Are any of your biggest customers worried about losing Mercury products or that an independent company will be gone? What's the general reaction been? I met with five different major customers after the announcement last week, and they were all thrilled for several reasons. First, HP is a brand known and highly recognizable and very valued around world,. Combine that with HP's reach, investment capability, continued investment in software through acquisitions and the $4.5 billion acquisition of Mercury, and that was a big, big statement.

Mercury is formidable in the business technology optimization [BTO] realm, has testing prowess and IT governance capability. When you combine that with the richness and depth that HP has with IT service management and network management and OpenView products, you get pretty much an incomparable set in the market. No vendor offers that portfolio in the market. And senior executives want to do business with fewer vendors, rather than more. Some customers may not be happy with the purchase. I'm sure it's not unanimous, but there was a resounding thumbs-up.

Some thought a big part of the reason HP bought Mercury was to get at some intellectual property Mercury might have in the service-oriented architecture management area. Was it? That would be a big check to write to get at SOA technology, although the purchase includes that capability. It's to get BTO and everything from our testing tools to our SOA registries. Also, HP had a thriving relationship with Systinet, which provides SOA governance software. But Mercury acquired Systinet in January for $105 million. HP gets the whole product portfolio and market position and selling channel and technology work force.

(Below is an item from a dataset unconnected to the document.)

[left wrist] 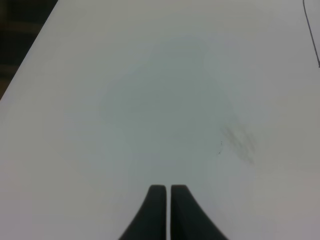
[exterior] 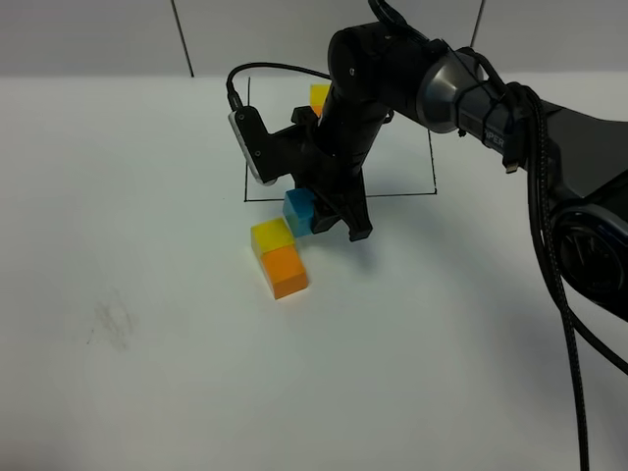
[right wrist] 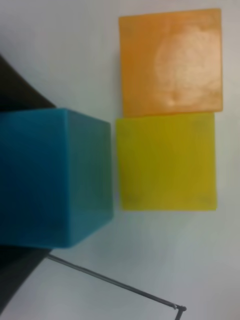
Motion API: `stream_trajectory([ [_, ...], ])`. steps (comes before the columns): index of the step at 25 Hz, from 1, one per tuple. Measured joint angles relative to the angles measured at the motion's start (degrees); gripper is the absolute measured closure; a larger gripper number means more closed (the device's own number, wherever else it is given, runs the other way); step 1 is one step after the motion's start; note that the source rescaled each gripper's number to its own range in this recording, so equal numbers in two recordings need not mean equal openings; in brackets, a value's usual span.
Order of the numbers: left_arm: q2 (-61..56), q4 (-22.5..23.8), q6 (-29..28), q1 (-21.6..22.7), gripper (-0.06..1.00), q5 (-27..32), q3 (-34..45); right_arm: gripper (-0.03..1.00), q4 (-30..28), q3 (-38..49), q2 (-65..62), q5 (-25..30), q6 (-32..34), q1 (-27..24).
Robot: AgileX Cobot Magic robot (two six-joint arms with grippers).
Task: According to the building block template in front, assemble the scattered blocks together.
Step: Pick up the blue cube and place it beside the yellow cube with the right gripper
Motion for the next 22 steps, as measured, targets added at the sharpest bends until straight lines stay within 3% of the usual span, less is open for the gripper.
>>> stream_trajectory([
  [22, 0.0, 0.0, 0.1, 0.0, 0.94, 0.0, 0.0, 0.43, 0.1, -0.4, 1.8, 0.4, -0.1, 0.0],
])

So SOA tools are growing in importance. But you are still very big in testing software, with about 60 percent of Mercury revenues there? Yes, 60 percent is from testing, down from 80 percent in revenues from testing tools a year ago. So it's still a thriving market, but we're moving more to applications management, IT governance and SOA governance -- and we think that shift will continue with the highest growth in application management, SOA and IT governance and change management software. You always want to look through the windshield and look where the market opportunities are.

Is HP hoping for access to the Mercury customer base to sell its own products? Not really. That's secondary.

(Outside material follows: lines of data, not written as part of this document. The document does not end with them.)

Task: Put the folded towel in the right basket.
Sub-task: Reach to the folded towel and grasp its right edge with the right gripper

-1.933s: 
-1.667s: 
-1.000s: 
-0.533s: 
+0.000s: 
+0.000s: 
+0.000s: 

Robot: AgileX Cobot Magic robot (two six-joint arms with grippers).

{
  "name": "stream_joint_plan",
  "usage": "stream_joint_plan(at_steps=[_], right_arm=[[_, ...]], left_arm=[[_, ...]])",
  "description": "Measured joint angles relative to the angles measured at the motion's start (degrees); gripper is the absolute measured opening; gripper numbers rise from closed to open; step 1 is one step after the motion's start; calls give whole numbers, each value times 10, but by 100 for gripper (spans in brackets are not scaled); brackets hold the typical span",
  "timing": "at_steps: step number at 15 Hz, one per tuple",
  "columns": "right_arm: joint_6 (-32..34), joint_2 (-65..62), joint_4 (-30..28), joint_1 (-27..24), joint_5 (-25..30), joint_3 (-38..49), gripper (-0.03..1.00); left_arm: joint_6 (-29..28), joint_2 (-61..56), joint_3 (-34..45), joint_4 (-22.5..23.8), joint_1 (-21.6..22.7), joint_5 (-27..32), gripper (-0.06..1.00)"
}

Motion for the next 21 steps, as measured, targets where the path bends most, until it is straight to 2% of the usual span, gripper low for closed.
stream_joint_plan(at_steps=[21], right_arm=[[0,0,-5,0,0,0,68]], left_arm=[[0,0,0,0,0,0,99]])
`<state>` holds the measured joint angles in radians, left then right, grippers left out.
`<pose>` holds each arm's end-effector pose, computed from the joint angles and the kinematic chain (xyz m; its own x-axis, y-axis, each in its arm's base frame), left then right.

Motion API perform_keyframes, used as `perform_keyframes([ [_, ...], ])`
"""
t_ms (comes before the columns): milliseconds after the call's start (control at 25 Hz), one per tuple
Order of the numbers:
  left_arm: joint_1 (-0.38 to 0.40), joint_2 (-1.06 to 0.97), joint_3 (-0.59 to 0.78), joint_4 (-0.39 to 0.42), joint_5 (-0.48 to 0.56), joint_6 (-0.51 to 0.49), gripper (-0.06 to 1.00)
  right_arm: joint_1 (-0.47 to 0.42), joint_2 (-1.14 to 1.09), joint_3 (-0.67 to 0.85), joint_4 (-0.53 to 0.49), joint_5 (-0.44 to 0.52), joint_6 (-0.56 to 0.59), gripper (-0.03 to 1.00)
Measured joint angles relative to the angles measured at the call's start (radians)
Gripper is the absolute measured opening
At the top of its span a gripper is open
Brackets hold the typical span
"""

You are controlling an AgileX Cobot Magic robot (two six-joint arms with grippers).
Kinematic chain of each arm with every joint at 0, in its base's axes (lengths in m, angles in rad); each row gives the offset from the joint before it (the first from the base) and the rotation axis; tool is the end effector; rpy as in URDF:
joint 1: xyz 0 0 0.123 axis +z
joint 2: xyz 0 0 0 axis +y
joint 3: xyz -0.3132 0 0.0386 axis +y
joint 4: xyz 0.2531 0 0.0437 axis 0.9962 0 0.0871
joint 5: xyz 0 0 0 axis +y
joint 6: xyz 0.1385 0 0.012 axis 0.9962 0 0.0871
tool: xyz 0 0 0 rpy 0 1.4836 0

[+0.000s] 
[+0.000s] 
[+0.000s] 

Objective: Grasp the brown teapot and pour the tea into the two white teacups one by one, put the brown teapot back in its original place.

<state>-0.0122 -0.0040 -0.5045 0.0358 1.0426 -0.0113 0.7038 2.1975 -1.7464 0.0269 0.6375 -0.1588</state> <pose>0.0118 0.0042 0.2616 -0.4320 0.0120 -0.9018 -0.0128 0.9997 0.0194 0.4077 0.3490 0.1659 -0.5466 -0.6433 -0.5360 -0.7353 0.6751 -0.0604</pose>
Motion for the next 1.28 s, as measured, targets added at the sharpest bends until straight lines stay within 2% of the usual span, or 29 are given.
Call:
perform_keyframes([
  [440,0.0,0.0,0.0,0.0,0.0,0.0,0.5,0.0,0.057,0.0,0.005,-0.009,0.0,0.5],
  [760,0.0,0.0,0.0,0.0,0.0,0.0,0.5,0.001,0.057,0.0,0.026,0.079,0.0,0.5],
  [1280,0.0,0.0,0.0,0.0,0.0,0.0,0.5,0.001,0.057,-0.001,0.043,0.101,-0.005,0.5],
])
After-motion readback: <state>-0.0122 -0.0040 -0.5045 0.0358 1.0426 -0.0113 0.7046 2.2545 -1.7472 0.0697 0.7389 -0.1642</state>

Just to be clear, what products are included in the testing tools market? It's not an application development tool, so it's performance testing, load testing, quality management and business process testing for what we call application delivery. It's a long list, with hundreds of variants, some in the LoadRunner line. We are the premier vendor for what we call application delivery and quality and performance testing. It's a comprehensive line, developed over our 16 years in business. We have 30,000 users for all our products, not just testing products.

Management companies are making lots of news about their configuration management databases. Will your CMDB stay in place in the merger? It's to be determined if that stays. HP has service desk capability from its Peregrine acquisition. Our CMDB is more about end user monitoring, mapping and change management. There's an opportunity there to take the best of both worlds.

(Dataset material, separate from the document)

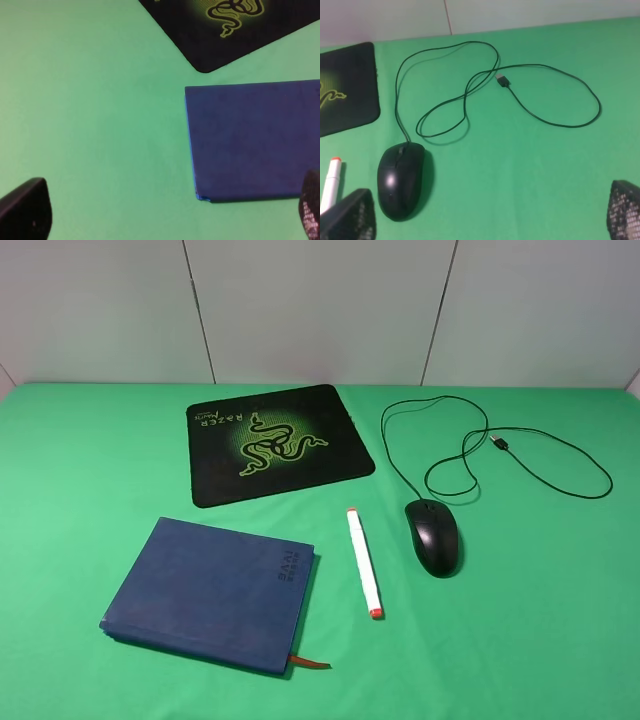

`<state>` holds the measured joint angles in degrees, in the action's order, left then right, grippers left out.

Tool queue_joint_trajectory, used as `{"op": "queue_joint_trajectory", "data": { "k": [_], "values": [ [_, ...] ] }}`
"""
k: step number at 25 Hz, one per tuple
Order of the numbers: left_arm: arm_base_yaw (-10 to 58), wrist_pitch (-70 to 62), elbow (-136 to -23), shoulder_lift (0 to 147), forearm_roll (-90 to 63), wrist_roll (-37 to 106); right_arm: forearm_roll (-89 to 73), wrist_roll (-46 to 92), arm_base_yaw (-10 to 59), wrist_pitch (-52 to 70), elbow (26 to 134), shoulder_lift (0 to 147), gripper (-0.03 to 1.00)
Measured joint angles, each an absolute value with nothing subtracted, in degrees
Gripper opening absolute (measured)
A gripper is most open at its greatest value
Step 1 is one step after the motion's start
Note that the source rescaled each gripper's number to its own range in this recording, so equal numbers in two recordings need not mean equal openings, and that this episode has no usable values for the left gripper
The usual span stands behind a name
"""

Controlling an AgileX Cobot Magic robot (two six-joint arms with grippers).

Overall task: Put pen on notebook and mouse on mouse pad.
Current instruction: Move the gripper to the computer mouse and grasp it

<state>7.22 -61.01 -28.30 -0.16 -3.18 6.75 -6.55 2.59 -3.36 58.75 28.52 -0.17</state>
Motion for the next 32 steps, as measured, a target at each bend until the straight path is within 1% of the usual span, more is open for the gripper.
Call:
{"op": "queue_joint_trajectory", "data": {
  "k": [26, 28, 32],
  "values": [
    [7.2, -61.0, -28.3, -0.2, -3.2, 6.7, -6.7, 2.6, -3.4, 58.6, 28.5, -0.2, 1.00],
    [7.2, -61.0, -28.3, -0.2, -3.2, 6.7, -6.9, 2.6, -3.4, 58.6, 29.4, 1.1, 1.00],
    [7.2, -61.0, -28.3, -0.2, -3.2, 6.7, -6.7, 2.6, -3.4, 57.0, 33.8, 8.5, 1.00]
  ]
}}
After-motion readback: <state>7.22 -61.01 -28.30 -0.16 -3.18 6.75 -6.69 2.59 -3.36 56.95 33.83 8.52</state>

How much overlap is there between HP and Mercury products? Very little. There's certainly none in the testing realm. Certainly very little in the IT governance realm, none in the SOA governance realm.

What is your role going forward? I'm working to get closure on the HP deal over the next 90 to 120 days, and then we'll see what happens after that. I'm also working with about 3,000 Mercury employees on integrating our technology with HP's.